# Free High School - College - Professional Team Scarf Pattern - Knit



## StellasKnits (Apr 10, 2011)

Want to make a scarf in your high school, college or pro team colors? Want it a quick knit that you can get done in just a couple hours? Want it FREE? Here you go!

http://www.craftsy.com/pattern/knitting/accessory/team-sports-scarf/11860


----------



## laurelarts (Jul 31, 2011)

Going to do this in black and red, my granddaughter's school colors. Thanks!


----------



## Oldies (Feb 3, 2012)

I am unable to get the Free Team Scarf Pattern- Knit. I have tried everything and all that comes up is the gauge , needle size and Materials, etc. No instructions. I would love to make this for my Grandsons since they have just started college. 
Thanks


----------



## StellasKnits (Apr 10, 2011)

You need to click on "Add Pattern to Cart". Then just go to your "Cart" at then "Add to My Library." At that point you can download and it will saved for you in Craftsy forever!
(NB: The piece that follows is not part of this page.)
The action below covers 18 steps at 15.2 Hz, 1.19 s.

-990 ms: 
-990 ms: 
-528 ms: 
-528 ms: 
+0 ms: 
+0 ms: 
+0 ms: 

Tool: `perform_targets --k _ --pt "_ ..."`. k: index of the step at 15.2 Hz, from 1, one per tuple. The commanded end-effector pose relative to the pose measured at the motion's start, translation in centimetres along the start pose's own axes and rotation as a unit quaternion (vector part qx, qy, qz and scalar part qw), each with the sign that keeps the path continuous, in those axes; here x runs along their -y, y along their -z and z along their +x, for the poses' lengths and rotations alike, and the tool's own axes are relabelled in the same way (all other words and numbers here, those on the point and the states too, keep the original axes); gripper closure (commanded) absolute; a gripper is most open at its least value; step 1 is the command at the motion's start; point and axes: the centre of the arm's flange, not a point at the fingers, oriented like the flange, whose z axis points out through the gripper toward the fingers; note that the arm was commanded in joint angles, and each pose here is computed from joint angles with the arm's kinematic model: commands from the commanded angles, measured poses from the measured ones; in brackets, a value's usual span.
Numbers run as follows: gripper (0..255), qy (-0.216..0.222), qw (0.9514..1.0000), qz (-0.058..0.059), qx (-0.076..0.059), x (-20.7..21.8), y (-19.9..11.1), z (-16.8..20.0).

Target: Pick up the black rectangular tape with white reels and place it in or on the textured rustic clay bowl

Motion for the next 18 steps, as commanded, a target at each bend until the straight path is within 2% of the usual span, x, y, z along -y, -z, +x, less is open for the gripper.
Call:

Don't worry about having misplaced patterns - it'll always be there. Please let me know if you're still having difficulties after trying that


----------



## Oldies (Feb 3, 2012)

Thank you. It worked. Now all I have to do is get my yarn.

Oldies


----------



## StellasKnits (Apr 10, 2011)

Yea!!! So glad you were able to get it to download. I think I've made just about every team color scarf there is so if you have any color questions just let me know


----------



## Gypsycream (Nov 23, 2011)

How kind to offer a freebie, its a lovely scarf, thank you


----------



## laurelarts (Jul 31, 2011)

StellasKnits said:


> Yea!!! So glad you were able to get it to download. I think I've made just about every team color scarf there is so if you have any color questions just let me know


Well Stella, that was smart keeping a list of teams and their colors. So often I have to do a search to find shades of the colors because there are so many.


----------



## StellasKnits (Apr 10, 2011)

laurelarts said:


> StellasKnits said:
> 
> 
> > Yea!!! So glad you were able to get it to download. I think I've made just about every team color scarf there is so if you have any color questions just let me know
> ...


It was a LOT of trial and error but I think I have most of them down now so if anyone needs suggestions for team colors just let me know :thumbup:


----------



## StellasKnits (Apr 10, 2011)

Thanks everyone that downloaded the pattern for my team scarf! It's fun to see all the variations


----------



## StellasKnits (Apr 10, 2011)

Wow! Such a wonderful response. Glad everyone's enjoying the pattern!


----------



## Rainebo (Apr 22, 2012)

Wow! What a nice scarf! So nice of you to offer it free! Thank you!


----------



## Oldies (Feb 3, 2012)

Made a bunch for Sandy Hook Elementary. By the time I got to the last one they said not to send any more because they were inundated with donations and were not accepting any more. Will donate them here locally this winter for needy people.


----------



## StellasKnits (Apr 10, 2011)

Oldies said:


> Made a bunch for Sandy Hook Elementary. By the time I got to the last one they said not to send any more because they were inundated with donations and were not accepting any more. Will donate them here locally this winter for needy people.


yeah, I heard that too. The just got inundated with scarves. Glad to hear you'll donate your excess!


----------